• [Activity]
Scan the entries for lines with the word "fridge" and copy those lines.

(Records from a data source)
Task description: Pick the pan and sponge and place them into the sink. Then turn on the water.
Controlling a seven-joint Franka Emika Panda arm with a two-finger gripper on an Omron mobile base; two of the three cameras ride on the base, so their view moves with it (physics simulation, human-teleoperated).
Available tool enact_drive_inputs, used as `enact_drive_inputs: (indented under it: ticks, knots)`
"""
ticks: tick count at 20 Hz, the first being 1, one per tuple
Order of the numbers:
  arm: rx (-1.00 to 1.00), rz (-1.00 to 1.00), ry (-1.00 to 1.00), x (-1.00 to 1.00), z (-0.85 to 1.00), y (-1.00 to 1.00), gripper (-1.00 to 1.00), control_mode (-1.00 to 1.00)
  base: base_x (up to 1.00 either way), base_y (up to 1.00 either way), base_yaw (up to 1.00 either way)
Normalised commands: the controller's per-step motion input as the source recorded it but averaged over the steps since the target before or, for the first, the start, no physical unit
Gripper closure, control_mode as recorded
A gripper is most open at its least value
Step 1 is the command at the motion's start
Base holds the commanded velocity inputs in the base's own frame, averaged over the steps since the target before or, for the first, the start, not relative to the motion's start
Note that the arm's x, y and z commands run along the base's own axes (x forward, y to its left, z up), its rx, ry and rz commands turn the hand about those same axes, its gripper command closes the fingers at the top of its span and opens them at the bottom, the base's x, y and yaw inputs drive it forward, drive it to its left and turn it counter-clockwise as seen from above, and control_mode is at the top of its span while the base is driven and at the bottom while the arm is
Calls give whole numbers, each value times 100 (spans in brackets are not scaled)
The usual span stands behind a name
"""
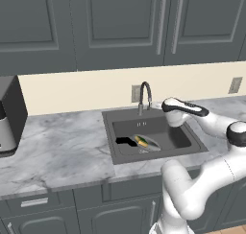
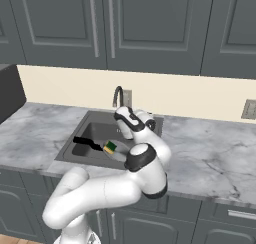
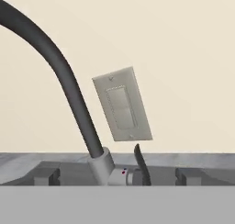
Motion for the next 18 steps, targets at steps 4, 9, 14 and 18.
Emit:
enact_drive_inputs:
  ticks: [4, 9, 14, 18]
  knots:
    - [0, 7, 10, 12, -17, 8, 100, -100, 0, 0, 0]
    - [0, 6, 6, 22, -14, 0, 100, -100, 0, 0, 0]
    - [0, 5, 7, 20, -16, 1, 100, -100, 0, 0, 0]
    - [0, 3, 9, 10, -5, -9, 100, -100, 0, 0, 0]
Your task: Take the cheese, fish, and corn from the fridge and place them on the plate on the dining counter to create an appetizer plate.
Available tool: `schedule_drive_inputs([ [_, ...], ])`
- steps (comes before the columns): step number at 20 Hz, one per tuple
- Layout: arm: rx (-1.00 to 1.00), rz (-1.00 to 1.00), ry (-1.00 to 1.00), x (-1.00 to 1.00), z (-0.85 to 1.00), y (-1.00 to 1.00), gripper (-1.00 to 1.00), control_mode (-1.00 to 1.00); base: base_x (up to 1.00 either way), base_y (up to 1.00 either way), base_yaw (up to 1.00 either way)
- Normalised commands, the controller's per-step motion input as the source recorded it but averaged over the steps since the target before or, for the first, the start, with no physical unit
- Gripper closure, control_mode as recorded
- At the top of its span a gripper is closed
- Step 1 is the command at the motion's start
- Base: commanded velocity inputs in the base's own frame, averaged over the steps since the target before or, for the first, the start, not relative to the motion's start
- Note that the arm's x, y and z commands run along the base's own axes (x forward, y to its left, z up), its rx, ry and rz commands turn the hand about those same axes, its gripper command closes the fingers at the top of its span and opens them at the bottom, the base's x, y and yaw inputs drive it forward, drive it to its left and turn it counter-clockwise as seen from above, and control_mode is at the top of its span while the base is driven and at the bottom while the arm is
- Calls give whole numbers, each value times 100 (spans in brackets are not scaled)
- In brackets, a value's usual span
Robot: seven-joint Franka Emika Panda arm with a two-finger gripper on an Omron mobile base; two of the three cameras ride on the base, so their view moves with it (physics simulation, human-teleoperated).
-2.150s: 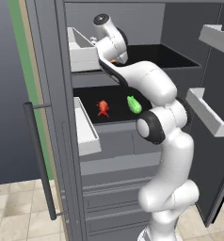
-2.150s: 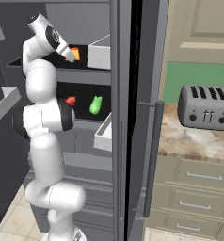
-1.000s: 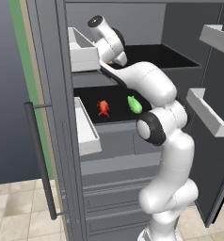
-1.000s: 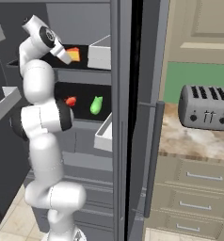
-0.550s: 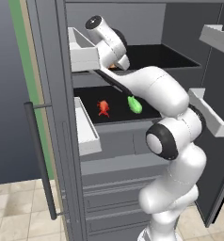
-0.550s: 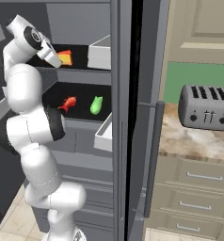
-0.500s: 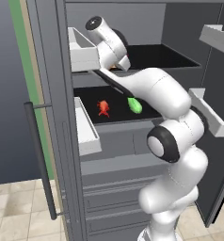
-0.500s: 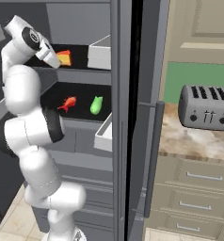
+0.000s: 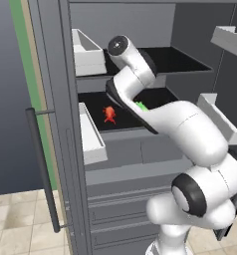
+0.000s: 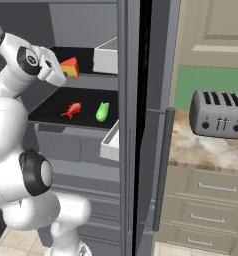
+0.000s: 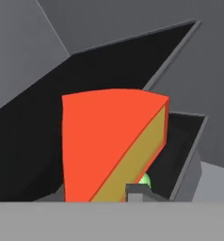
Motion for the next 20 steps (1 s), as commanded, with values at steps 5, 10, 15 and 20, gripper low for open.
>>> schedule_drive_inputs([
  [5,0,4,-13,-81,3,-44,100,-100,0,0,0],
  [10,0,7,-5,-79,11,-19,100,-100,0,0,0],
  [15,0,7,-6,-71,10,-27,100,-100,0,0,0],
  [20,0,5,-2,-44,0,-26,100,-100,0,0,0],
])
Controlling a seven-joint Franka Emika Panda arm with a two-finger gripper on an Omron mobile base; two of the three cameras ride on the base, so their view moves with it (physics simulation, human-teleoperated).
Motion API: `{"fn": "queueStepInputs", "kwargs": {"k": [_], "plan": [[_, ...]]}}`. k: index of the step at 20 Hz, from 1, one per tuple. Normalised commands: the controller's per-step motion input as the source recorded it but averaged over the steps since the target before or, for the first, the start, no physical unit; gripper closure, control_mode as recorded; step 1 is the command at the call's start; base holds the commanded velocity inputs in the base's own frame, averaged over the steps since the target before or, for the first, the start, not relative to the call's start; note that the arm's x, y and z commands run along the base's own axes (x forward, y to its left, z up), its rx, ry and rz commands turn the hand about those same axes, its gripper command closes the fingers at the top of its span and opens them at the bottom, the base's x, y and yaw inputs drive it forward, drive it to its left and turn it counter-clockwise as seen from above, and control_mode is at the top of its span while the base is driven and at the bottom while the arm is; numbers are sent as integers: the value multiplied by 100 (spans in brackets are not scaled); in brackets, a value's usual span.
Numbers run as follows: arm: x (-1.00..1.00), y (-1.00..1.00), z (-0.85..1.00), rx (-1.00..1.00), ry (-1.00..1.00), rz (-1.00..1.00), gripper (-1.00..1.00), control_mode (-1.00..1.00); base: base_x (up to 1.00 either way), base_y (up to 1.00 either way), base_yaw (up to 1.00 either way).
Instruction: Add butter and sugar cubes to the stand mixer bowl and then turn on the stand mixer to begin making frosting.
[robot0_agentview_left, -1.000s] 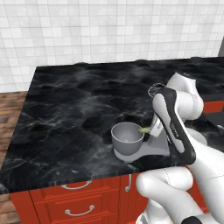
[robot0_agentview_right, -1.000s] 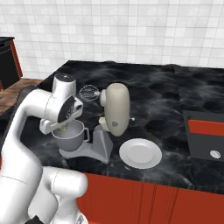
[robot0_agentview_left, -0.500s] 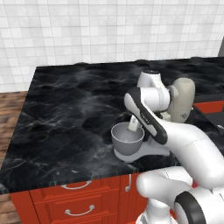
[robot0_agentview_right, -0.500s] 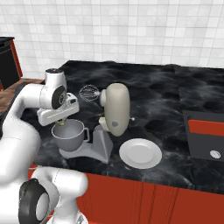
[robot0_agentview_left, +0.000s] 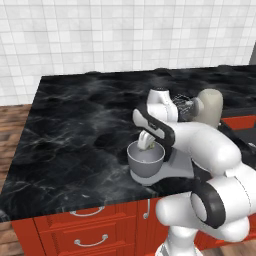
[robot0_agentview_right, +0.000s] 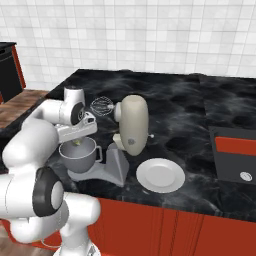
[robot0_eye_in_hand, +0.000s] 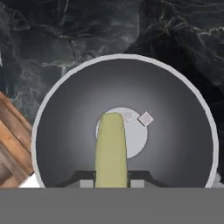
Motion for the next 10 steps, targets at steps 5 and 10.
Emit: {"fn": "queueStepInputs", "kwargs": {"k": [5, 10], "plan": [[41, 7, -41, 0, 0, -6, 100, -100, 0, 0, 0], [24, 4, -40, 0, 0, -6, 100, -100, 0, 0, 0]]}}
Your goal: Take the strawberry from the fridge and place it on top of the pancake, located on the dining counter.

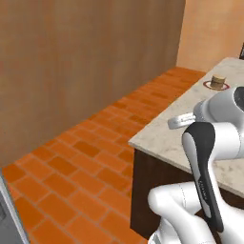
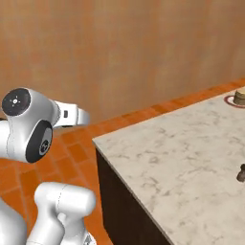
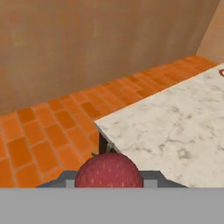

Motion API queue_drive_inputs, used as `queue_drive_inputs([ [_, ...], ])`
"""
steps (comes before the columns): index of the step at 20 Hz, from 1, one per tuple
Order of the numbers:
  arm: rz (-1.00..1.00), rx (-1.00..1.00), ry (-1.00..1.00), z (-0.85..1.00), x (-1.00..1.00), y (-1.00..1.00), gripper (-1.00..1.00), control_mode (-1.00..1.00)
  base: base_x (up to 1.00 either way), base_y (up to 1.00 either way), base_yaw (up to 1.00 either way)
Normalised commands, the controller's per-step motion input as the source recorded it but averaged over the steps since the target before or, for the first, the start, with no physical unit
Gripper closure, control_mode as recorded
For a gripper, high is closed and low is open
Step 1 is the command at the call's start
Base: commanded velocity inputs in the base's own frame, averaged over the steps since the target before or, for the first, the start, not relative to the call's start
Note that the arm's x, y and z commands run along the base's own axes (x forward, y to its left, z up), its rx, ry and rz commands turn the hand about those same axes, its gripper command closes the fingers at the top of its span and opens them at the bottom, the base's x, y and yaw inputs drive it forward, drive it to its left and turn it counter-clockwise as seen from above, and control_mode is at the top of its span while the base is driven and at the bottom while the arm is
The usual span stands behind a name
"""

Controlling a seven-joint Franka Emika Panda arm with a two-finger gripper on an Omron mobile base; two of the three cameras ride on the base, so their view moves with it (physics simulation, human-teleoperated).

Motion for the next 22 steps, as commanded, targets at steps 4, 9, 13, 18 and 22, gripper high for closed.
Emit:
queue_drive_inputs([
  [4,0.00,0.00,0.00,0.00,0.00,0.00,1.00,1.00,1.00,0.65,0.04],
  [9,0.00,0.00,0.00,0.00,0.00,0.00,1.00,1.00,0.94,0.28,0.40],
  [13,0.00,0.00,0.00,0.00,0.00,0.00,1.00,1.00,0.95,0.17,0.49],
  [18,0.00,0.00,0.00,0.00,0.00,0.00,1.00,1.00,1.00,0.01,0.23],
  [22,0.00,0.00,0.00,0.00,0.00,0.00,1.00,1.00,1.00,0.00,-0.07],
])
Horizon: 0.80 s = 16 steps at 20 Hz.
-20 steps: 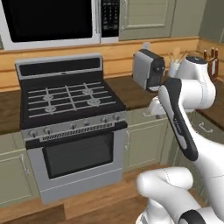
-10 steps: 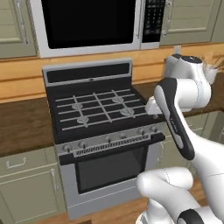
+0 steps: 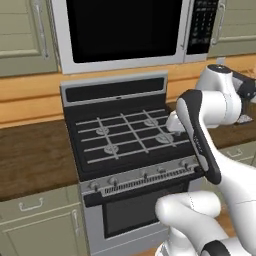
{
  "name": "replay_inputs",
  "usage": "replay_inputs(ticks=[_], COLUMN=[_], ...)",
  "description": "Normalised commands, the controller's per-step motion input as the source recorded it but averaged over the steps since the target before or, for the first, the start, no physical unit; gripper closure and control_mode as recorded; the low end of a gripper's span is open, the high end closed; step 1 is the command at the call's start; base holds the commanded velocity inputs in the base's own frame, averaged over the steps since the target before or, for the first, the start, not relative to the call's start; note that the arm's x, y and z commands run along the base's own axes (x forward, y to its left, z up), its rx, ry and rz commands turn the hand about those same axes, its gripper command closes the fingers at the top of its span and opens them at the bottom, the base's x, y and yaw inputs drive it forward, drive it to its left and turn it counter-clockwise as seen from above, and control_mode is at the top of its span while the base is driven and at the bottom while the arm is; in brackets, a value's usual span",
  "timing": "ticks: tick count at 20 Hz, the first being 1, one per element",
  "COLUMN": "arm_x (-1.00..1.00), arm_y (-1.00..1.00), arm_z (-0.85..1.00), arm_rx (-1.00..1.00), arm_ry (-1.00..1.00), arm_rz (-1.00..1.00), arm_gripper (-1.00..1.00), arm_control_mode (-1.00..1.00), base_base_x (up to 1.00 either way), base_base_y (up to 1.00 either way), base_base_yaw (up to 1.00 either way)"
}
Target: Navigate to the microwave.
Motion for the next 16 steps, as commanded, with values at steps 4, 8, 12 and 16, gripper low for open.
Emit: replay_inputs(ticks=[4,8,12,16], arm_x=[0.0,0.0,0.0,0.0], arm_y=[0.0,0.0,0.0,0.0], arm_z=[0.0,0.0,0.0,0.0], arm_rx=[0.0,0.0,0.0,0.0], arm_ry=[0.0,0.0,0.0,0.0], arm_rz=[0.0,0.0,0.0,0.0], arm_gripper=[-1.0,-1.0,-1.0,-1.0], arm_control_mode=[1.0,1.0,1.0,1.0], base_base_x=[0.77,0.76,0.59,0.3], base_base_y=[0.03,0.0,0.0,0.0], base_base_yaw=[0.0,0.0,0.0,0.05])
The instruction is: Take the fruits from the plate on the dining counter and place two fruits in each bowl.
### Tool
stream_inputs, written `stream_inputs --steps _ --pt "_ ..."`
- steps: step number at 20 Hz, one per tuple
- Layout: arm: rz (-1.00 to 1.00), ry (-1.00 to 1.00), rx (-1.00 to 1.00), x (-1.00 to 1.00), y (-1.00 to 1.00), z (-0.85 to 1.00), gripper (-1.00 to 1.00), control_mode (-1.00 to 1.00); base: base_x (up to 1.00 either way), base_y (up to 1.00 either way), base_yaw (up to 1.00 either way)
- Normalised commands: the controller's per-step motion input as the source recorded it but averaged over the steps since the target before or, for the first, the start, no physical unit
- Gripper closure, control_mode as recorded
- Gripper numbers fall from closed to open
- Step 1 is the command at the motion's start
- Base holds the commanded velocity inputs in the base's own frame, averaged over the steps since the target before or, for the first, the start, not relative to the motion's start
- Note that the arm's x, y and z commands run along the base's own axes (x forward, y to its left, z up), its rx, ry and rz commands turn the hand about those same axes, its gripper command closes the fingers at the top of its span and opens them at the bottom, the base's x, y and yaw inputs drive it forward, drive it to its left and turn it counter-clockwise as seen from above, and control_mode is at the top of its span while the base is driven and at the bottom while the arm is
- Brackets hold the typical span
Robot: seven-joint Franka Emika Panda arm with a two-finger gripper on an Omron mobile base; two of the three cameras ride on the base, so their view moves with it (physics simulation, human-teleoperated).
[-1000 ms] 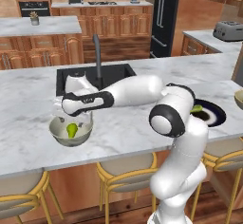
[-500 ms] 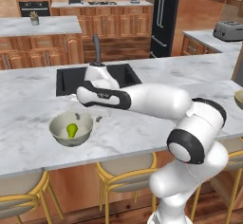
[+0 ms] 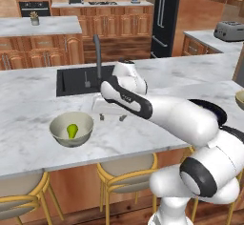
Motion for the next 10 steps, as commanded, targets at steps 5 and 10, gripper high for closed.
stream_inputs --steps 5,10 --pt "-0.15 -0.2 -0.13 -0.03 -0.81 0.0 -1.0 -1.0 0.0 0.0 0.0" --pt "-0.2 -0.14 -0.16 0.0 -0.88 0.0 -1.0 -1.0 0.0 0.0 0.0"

• [Response below]
Your task: Take the cheese, fish, and corn from the fridge and place them on the plate on the dining counter to create an appetizer plate.
Your goal: Take the strawberry from the fridge and place it on top of the pancake, located on the dining counter.

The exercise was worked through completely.